Swiss Re Insurance-Linked Fund Management

Original Risk: A Society for Change Agents

Japanese insurers looking to capital markets for risk transfer alternatives


According to reinsurance broker Guy Carpenter, in their just published April renewals report, they have noticed ceding insurers in Japan increasingly evaluating the capital markets as a potential alternative or supplemental source of risk transfer capacity. April renewals are particularly important for Japanese insurers as this is the main reinsurance renewal season for the Asia Pacific season. Capacity has been tight at the renewals and rates have risen across all property catastrophe lines of business, this seems to be triggering the increased interest in capital market solutions.

Reinsurance rates in Japan have risen by significant amounts due to the heavy catastrophe toll experienced in 2011. Guy Carpenter note that earthquake excess of loss cover has practically doubled in price since the 2010 renewal. Japan typhoon cover has also risen, despite not experiencing specific large losses last year. Low layers of windstorm coverage have risen by 10%-15% while the upper layers of cover have risen by up to 20%. Other property catastrophe related covers have risen by anything between 10% and 100%, so it’s hardly surprising that the capital markets are being evaluated.

With rate rises of those magnitudes instruments such as catastrophe bonds, collateralized reinsurance covers and industry loss warrants will be more competitively priced compared to traditional reinsurance for Japanese insurers.

There is capacity available in the capital markets to take on Japanese risks according to Guy Carpenters report but of course this is subject to pricing. Insurance linked funds continue to receive inflows from pension funds and other institutional investors and they are open to opportunities in the region. Guy Carpenter say they are looking for diversifying opportunities in risks such as Japan earthquake and typhoon as long as returns are reasonable and transactions properly structured.

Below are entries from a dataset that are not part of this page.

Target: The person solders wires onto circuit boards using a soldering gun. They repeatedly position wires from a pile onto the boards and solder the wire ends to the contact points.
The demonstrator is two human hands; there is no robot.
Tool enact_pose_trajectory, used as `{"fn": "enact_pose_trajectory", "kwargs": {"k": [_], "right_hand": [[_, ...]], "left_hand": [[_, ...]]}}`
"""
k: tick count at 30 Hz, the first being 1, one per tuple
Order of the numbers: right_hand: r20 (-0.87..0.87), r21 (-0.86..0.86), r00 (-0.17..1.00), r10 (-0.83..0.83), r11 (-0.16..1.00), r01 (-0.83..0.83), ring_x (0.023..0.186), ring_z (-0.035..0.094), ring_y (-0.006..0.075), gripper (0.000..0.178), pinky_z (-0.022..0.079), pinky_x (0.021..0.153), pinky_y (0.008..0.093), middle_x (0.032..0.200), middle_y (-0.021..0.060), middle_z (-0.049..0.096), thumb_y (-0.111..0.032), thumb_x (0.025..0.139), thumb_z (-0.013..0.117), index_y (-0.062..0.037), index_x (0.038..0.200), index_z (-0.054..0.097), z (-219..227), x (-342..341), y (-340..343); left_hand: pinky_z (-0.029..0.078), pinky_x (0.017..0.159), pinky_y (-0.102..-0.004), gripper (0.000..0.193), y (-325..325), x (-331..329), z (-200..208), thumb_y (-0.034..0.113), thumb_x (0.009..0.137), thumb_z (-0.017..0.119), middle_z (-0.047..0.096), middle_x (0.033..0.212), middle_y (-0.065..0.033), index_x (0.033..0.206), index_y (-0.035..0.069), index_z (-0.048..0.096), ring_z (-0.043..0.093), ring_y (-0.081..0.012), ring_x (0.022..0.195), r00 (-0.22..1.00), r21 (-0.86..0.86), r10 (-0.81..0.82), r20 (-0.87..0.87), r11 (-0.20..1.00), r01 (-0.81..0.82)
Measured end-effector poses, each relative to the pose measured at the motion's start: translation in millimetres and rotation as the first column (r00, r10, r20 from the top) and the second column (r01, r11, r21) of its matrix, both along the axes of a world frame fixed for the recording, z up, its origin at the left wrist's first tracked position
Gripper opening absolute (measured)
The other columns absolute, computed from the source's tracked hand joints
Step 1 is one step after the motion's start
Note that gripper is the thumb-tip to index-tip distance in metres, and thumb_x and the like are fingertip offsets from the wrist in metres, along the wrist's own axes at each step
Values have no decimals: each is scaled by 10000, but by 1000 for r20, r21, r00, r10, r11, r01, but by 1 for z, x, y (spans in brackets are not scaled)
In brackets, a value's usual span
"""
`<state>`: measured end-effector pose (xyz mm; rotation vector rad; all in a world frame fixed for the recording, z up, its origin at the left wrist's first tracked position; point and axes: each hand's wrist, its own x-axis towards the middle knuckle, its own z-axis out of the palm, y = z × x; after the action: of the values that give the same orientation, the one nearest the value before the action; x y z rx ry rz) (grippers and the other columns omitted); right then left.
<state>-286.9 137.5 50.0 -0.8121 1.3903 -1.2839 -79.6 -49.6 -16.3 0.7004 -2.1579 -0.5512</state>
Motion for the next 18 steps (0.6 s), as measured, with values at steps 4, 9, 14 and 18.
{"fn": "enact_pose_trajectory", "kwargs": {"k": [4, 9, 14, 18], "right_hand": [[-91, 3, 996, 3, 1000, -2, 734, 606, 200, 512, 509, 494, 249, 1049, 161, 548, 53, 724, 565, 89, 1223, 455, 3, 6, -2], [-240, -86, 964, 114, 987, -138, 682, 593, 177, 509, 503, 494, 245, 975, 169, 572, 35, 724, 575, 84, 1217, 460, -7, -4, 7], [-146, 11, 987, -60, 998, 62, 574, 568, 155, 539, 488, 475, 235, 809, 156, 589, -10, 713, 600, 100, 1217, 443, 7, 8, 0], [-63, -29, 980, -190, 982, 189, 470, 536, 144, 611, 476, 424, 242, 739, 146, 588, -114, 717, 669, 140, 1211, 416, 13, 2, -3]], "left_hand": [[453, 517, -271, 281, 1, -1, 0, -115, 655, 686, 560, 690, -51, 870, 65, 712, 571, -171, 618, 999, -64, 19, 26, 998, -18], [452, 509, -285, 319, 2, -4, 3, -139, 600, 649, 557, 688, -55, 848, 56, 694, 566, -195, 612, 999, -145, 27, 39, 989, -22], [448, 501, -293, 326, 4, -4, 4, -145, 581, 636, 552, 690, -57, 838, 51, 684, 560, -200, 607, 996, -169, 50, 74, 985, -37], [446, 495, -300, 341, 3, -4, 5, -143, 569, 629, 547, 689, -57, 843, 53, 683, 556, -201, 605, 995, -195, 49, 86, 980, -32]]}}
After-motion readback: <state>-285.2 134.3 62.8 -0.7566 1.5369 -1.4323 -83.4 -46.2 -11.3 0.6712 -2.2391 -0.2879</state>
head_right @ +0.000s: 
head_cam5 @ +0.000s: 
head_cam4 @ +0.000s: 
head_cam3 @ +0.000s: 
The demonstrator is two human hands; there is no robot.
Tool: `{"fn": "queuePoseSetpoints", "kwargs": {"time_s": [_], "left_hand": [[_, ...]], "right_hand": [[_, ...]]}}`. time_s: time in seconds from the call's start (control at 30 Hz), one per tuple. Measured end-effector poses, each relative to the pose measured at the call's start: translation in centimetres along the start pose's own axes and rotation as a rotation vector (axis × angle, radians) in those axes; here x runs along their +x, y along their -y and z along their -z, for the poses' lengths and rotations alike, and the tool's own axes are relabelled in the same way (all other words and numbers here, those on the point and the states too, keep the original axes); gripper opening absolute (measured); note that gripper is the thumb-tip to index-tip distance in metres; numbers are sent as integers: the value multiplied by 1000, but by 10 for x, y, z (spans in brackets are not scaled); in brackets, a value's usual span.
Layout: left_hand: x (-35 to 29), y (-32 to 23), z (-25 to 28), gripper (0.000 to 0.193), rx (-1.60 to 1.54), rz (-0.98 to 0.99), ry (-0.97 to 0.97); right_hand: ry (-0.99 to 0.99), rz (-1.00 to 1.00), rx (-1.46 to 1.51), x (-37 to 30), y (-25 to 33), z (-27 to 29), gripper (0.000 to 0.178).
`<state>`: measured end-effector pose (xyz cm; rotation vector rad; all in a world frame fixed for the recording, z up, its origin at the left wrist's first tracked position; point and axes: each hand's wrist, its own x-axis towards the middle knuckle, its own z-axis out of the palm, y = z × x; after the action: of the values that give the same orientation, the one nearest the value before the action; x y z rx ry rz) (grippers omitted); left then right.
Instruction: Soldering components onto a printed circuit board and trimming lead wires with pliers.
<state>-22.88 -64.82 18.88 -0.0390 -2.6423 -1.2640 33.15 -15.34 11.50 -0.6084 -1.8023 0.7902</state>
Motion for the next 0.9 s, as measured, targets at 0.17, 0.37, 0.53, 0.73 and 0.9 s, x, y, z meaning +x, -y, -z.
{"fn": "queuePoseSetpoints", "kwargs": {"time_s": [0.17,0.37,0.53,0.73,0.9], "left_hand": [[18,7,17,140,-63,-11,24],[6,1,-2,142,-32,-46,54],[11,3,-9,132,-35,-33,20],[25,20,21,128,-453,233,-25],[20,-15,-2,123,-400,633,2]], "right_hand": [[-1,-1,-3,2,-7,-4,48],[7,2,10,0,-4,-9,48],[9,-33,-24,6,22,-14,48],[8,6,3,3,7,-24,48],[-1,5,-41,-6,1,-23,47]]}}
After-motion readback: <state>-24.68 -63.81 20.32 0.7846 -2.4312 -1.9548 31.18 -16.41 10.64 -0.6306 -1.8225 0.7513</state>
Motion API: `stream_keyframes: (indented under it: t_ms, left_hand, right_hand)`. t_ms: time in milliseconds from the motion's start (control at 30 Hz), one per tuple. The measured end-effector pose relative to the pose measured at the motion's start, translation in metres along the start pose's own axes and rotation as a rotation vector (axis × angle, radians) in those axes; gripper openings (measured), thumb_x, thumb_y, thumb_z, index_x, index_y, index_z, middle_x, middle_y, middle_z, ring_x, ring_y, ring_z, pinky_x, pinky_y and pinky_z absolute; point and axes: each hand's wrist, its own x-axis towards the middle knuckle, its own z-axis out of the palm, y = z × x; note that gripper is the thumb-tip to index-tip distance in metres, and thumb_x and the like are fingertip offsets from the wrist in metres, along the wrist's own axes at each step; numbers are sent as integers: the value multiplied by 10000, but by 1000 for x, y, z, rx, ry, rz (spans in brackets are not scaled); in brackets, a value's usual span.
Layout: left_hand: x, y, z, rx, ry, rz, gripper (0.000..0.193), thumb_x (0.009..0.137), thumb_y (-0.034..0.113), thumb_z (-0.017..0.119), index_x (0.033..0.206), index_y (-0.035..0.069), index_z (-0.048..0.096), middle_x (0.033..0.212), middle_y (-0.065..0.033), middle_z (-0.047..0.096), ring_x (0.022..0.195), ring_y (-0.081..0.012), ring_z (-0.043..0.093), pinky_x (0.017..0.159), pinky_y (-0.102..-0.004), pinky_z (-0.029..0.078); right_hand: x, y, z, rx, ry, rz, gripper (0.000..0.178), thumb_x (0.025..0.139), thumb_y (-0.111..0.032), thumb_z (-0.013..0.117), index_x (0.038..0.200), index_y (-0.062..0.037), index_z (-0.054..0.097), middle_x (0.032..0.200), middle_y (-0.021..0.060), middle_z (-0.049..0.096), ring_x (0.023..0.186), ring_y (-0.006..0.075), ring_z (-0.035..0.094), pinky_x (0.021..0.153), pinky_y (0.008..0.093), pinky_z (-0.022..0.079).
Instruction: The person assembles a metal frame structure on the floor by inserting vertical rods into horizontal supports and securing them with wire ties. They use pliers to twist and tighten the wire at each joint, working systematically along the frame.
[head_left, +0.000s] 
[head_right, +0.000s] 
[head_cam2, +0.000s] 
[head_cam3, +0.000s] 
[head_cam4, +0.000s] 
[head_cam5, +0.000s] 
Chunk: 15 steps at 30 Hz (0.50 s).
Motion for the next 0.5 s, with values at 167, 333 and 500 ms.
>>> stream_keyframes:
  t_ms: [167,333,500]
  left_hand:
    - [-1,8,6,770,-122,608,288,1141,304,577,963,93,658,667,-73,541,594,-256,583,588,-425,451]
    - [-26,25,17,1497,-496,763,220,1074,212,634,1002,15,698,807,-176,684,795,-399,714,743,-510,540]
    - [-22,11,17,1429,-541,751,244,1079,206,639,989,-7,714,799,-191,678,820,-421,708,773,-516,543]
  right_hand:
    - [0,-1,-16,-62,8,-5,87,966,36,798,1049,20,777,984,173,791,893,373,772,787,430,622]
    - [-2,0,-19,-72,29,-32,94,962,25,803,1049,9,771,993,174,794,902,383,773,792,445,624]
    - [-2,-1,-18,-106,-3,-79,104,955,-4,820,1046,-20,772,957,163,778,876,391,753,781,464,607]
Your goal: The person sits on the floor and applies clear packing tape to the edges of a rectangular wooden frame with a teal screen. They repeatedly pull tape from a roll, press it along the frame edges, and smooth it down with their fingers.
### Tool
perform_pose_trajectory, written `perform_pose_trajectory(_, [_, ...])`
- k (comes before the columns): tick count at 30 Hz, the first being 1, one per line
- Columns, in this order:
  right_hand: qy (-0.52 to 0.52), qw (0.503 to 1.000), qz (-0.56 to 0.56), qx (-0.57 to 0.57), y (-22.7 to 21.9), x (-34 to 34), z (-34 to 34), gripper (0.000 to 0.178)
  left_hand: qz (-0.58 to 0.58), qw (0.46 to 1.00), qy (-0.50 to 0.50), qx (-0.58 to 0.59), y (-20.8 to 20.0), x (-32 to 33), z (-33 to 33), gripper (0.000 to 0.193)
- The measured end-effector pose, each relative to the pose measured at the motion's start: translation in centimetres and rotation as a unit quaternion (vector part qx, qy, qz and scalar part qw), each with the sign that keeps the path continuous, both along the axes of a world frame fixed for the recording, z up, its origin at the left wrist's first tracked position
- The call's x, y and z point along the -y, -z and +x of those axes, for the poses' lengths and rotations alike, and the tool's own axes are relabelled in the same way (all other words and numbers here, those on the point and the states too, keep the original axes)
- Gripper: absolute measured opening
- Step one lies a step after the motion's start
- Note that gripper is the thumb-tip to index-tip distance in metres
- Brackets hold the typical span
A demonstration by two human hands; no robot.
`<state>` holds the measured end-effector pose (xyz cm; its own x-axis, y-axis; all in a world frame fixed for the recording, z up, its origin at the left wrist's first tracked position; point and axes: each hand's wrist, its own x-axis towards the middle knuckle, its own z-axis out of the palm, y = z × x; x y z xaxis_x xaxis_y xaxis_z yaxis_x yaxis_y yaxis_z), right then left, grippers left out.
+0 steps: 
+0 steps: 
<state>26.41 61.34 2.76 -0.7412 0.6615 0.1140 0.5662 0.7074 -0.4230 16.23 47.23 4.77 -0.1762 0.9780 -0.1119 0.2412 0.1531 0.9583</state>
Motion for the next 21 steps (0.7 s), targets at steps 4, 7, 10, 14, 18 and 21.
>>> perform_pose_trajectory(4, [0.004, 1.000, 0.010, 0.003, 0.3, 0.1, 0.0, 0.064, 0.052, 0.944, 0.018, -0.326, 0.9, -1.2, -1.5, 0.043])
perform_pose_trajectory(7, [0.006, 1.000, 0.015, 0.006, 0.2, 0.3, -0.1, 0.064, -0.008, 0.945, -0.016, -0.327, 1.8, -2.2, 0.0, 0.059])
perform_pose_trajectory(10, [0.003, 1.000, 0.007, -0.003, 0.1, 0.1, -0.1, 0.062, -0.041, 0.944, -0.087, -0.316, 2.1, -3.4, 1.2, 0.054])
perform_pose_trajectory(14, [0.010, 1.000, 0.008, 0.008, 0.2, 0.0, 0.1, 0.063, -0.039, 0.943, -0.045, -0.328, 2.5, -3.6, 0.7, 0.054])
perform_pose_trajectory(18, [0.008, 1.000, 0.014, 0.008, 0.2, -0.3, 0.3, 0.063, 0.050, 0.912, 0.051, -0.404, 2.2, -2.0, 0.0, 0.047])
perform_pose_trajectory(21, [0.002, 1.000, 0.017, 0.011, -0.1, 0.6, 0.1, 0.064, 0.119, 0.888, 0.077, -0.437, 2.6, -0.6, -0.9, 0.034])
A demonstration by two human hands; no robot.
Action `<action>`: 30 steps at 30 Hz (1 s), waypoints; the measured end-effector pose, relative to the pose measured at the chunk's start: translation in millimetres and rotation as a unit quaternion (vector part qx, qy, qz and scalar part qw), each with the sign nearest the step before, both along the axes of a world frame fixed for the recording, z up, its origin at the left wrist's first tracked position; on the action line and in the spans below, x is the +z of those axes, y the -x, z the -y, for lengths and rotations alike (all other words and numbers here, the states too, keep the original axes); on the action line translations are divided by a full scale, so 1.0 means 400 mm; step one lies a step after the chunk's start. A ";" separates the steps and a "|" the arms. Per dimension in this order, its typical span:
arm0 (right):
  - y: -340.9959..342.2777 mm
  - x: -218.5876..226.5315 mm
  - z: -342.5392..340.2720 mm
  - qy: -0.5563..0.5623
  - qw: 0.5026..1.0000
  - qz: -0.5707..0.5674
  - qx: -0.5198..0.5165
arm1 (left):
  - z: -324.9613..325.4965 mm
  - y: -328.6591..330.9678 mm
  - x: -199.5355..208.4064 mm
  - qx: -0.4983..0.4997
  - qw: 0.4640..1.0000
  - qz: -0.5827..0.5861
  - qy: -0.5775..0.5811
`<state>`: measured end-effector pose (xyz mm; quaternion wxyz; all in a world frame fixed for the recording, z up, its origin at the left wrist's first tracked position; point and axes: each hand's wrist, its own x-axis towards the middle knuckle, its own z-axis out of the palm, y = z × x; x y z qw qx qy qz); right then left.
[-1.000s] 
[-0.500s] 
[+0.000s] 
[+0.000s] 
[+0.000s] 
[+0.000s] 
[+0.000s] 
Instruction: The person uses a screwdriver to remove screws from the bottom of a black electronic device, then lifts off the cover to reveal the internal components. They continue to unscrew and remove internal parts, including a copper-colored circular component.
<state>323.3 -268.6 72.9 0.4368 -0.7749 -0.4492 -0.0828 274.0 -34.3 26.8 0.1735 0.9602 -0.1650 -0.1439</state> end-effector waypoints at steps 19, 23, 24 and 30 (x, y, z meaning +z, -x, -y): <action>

They cite the Kibou Ltd. Japan earthquake catastrophe bond, which was issued in January as a good test of the capital markets appetite to take on Japanese risks again. The report also says that dedicated catastrophe risk investors have begun to approach the Japanese markets to provide capacity on a collateralized reinsurance basis.

This is encouraging as Japanese perils are a shrinking part of the cat bond and ILS universe at the moment. At a time when investors are keen to enter the sector an increase in Japanese cat bond issuance would be welcomed.